◆ **EXERCISE**
Please set down each line of the material exactly.

--------------------------------

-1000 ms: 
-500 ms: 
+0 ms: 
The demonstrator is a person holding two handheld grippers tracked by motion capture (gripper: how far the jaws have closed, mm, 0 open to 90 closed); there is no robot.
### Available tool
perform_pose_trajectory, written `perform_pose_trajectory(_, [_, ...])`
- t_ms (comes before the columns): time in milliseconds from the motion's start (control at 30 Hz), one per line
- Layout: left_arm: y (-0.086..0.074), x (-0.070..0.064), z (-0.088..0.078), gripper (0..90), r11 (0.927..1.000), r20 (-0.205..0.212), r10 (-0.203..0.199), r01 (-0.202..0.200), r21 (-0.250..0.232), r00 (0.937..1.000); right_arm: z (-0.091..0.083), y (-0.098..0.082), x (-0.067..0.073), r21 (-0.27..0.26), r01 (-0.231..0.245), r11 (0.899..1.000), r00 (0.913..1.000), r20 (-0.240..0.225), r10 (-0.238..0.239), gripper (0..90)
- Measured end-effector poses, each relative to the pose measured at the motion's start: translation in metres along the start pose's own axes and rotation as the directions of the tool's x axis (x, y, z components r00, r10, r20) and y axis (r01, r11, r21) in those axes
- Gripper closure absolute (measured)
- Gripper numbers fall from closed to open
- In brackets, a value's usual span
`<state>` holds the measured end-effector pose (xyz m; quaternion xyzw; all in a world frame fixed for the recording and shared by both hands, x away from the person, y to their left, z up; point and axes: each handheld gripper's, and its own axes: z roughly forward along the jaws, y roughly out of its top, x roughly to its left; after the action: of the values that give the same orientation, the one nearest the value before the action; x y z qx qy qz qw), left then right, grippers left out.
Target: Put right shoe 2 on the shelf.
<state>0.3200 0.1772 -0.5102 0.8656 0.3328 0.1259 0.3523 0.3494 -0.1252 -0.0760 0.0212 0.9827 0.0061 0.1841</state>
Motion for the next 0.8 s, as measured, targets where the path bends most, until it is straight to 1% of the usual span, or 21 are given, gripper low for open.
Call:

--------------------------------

◆ **RESPONSE FOR THIS EXERCISE**
-1000 ms: 
-500 ms: 
+0 ms: 
The demonstrator is a person holding two handheld grippers tracked by motion capture (gripper: how far the jaws have closed, mm, 0 open to 90 closed); there is no robot.
### Available tool
perform_pose_trajectory, written `perform_pose_trajectory(_, [_, ...])`
- t_ms (comes before the columns): time in milliseconds from the motion's start (control at 30 Hz), one per line
- Layout: left_arm: y (-0.086..0.074), x (-0.070..0.064), z (-0.088..0.078), gripper (0..90), r11 (0.927..1.000), r20 (-0.205..0.212), r10 (-0.203..0.199), r01 (-0.202..0.200), r21 (-0.250..0.232), r00 (0.937..1.000); right_arm: z (-0.091..0.083), y (-0.098..0.082), x (-0.067..0.073), r21 (-0.27..0.26), r01 (-0.231..0.245), r11 (0.899..1.000), r00 (0.913..1.000), r20 (-0.240..0.225), r10 (-0.238..0.239), gripper (0..90)
- Measured end-effector poses, each relative to the pose measured at the motion's start: translation in metres along the start pose's own axes and rotation as the directions of the tool's x axis (x, y, z components r00, r10, r20) and y axis (r01, r11, r21) in those axes
- Gripper closure absolute (measured)
- Gripper numbers fall from closed to open
- In brackets, a value's usual span
`<state>` holds the measured end-effector pose (xyz m; quaternion xyzw; all in a world frame fixed for the recording and shared by both hands, x away from the person, y to their left, z up; point and axes: each handheld gripper's, and its own axes: z roughly forward along the jaws, y roughly out of its top, x roughly to its left; after the action: of the values that give the same orientation, the one nearest the value before the action; x y z qx qy qz qw), left then right, grippers left out.
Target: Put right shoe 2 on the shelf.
<state>0.3200 0.1772 -0.5102 0.8656 0.3328 0.1259 0.3523 0.3494 -0.1252 -0.0760 0.0212 0.9827 0.0061 0.1841</state>
Motion for the next 0.8 s, as measured, targets where the path bends most, until it is straight to 1% of the usual span, or 21 are given, gripper low for open.
Call:

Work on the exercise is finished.